Les Soirées de Médan ("Evenings at Médan") is a collection of six short stories by six different writers associated with Naturalism, first published in 1880. All the stories concern the Franco-Prussian War. The contents of the book are as follows:

- L'Attaque du moulin ("The Attack on the Mill") by Émile Zola
- Boule de Suif ("Ball of Tallow") by Guy de Maupassant
- Sac au dos ("Backpack") by Joris-Karl Huysmans
- La Saignée ("Bloodshed") by Henry Céard
- L'Affaire du Grand 7 ("The Affair of the Great 7") by Léon Hennique
- Après la bataille ("After the Battle") by Paul Alexis

The collection took its title from Zola's house at Médan, near Paris, where writers would meet for literary dinners. The authors were often referred to collectively as the "Médan group". The aim of the collection was to promote the ideals of Naturalism, by treating the events of the Franco-Prussian War in a realistic and often unheroic way, in contrast to officially approved patriotic views of the war.

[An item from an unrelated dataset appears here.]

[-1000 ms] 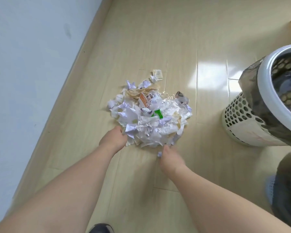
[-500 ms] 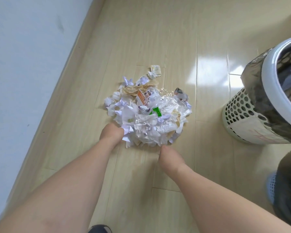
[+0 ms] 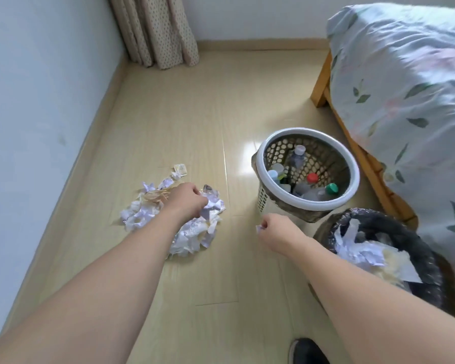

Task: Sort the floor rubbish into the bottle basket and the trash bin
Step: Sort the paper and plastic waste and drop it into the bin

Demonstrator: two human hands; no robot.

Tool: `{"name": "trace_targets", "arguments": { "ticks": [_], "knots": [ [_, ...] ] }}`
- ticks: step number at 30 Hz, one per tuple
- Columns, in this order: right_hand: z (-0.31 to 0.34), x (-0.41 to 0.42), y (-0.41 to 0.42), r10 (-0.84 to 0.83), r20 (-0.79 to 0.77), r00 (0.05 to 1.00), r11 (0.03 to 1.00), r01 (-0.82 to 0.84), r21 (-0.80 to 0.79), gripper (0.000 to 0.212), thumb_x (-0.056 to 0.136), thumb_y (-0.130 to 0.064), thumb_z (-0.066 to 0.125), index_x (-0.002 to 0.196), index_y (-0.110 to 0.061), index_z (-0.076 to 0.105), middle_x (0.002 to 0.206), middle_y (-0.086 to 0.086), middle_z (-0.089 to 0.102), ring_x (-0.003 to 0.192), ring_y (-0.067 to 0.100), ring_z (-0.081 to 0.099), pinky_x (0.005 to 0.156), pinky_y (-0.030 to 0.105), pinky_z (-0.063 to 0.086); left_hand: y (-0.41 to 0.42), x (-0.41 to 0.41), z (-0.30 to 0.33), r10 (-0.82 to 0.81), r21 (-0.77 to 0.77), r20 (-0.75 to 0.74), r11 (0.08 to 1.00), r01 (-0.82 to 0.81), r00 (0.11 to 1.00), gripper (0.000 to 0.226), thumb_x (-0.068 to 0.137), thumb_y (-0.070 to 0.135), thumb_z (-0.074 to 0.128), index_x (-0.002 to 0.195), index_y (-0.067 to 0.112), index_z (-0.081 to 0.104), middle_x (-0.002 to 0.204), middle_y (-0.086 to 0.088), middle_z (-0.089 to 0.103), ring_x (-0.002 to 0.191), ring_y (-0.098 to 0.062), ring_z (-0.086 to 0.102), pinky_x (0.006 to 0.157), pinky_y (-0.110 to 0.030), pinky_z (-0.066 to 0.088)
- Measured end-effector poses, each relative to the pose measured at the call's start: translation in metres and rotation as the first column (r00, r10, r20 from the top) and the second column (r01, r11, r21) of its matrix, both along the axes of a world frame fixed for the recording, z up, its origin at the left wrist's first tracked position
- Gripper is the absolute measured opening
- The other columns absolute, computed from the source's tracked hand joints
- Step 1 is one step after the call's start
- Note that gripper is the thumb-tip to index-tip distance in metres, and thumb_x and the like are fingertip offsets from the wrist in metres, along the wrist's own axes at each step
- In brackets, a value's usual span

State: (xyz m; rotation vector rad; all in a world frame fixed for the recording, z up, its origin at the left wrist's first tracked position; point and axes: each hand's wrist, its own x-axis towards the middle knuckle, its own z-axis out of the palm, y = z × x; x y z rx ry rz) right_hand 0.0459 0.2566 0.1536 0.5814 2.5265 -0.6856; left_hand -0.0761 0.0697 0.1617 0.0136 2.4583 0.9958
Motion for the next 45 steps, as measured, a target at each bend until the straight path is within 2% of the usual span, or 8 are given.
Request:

By far the most famous story in the collection is Boule de Suif, which immediately launched the career of the young Guy de Maupassant. Jean Richepin "observed that the most striking stories in the collection—Boule de Suif and Sac au dos—were the work of two talented artists who had no real affinities with Naturalism".

Zola's story became the basis for an opera of the same name by Alfred Bruneau.